4. Ayunan harga bisa tajam. Koin privasi cenderung bereaksi kuat terhadap narasi, headline, dan berita regulasi. Aktivitas positif, seperti pasokan terlindungi yang meningkat atau arus masuk institusional, dapat mendorong keuntungan cepat, sementara delisting atau pengumuman kebijakan dapat memicu penjualan yang tajam. Baik ZEC maupun XMR telah melihat pergerakan persentase dua digit dalam periode singkat selama siklus regulasi masa lalu.

Kesimpulan: Zcash atau Monero, Mana yang "Lebih Baik" di 2025?

Jika Anda menjelajahi koin privasi di 2025, Zcash dan Monero tetap menjadi dua opsi yang paling mapan, tetapi mereka mengambil pendekatan yang berbeda. Dengan Zcash, Anda dapat memilih antara transaksi transparan dan terlindungi, dan membagikan kunci tampilan ketika audit atau pelaporan diperlukan. Momentum terbaru berasal dari penggunaan terlindungi yang berkembang, akses institusional melalui produk seperti Grayscale Zcash Trust, dan migrasi jaringan ke klien Zebra yang lebih cepat.
 
Dengan Monero, setiap transaksi privat secara default.

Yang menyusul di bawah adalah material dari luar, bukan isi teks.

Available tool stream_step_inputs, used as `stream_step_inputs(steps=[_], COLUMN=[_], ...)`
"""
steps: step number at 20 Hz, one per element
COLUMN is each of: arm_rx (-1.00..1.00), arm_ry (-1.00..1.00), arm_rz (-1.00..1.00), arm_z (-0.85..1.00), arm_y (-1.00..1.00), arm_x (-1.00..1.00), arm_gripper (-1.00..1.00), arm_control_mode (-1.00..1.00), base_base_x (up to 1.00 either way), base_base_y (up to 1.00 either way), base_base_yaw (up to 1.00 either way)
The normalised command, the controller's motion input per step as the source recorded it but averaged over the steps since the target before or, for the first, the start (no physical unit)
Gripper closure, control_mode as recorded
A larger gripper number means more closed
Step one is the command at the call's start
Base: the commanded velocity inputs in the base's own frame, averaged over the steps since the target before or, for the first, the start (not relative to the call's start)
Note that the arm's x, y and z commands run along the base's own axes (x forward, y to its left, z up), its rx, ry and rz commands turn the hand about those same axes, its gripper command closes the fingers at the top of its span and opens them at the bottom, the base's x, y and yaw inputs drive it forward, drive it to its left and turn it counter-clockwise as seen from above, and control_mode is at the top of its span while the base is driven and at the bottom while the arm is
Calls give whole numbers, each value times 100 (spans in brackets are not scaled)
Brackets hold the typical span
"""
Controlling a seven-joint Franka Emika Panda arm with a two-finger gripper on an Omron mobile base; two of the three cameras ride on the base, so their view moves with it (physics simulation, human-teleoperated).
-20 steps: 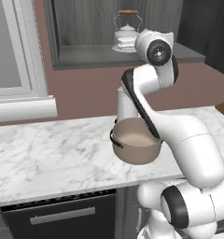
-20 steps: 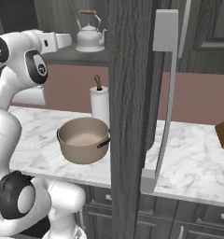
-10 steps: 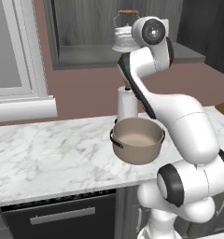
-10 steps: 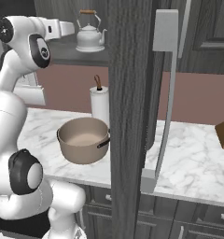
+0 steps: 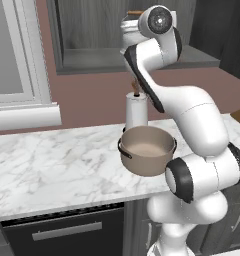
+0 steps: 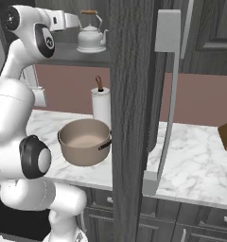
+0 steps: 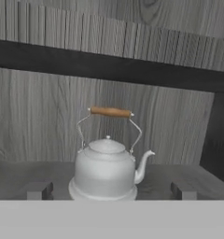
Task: Pick the kettle from the cabinet and place it on a stove burner. Then pick the pot from the counter and place it on another stove burner. Finally, turn both burners on.
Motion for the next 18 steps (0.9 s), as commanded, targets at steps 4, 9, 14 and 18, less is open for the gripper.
stream_step_inputs(steps=[4,9,14,18], arm_rx=[0,0,0,0], arm_ry=[-6,-11,-4,0], arm_rz=[1,5,8,10], arm_z=[0,-2,-3,-4], arm_y=[0,0,-11,-32], arm_x=[36,37,39,41], arm_gripper=[-100,-100,-100,-100], arm_control_mode=[-100,-100,-100,-100], base_base_x=[0,0,0,0], base_base_y=[0,0,0,0], base_base_yaw=[0,0,0,0])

RingCT, stealth addresses, dan ring signatures menyembunyikan pengirim, penerima, dan jumlah tanpa pengaturan tambahan, yang membantu mempertahankan fungibilitas penuh on-chain. Akses bursa dapat bervariasi menurut wilayah karena aturan kepatuhan, sehingga self-custody dan rute perdagangan alternatif mungkin diperlukan di mana diizinkan secara hukum.
 
Kedua aset menghadapi risiko regulasi dan pasar yang serupa, terutama dengan pembatasan Uni Eropa yang direncanakan untuk 2027, sehingga ketersediaan, pengaturan custody, dan aturan lokal penting untuk diperiksa sebelum Anda membeli. Crypto tetap sangat volatile, dan Anda hanya boleh berinvestasi dengan apa yang bisa Anda tanggung untuk kehilangan.

Bacaan Terkait

FAQ tentang Koin Privasi Zcash dan Monero

1. Seberapa privat Zcash vs. Monero?

Zcash menawarkan privasi opsional dengan alamat terlindungi (zk-SNARKs), sementara Monero privat secara default menggunakan RingCT, stealth addresses, dan ring signatures.

2. Apa yang istimewa dari model pasokan Monero?

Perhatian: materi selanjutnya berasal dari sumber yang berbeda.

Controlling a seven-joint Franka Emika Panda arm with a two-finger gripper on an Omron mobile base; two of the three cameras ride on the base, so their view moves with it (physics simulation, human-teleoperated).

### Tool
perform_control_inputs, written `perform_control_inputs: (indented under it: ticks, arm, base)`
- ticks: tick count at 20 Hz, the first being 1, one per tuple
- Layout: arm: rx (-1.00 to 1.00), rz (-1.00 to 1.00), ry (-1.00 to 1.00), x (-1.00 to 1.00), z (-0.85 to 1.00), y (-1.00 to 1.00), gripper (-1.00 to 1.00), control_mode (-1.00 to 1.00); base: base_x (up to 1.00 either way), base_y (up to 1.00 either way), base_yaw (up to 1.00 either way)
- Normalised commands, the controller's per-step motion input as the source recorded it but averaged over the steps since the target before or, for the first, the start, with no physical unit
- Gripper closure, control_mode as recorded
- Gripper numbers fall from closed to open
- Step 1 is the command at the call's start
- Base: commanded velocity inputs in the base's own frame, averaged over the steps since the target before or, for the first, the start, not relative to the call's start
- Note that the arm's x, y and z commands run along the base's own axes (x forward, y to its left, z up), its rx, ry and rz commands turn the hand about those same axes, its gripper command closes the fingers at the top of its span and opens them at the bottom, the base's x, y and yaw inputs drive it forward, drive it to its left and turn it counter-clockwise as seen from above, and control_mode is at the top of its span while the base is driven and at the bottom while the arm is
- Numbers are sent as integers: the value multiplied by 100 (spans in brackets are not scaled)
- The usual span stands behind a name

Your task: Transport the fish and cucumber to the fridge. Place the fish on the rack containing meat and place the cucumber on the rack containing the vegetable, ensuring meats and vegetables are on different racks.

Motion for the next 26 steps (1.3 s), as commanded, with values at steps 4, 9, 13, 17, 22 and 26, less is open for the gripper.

Monero memiliki tail emission yang membayar 0,6 XMR setiap ~2 menit selamanya, menjaga inflasi di bawah 1% jangka panjang dan memastikan penambang tetap termotivasi.

3. Mengapa ZEC melihat minat yang diperbaharui di 2025?

Permintaan meningkat karena shielded pool yang berkembang, di atas 4,5 juta ZEC per akhir Oktober 2025, dan peningkatan akses institusional melalui Grayscale Zcash Trust.

4. Apakah aturan Uni Eropa akan mempengaruhi kedua token privasi, ZEC dan XMR?

Ya. Mulai 1 Juli 2027, AMLR Uni Eropa berencana membatasi koin privasi di bursa teregulasi, yang dapat membatasi akses perdagangan untuk ZEC dan XMR.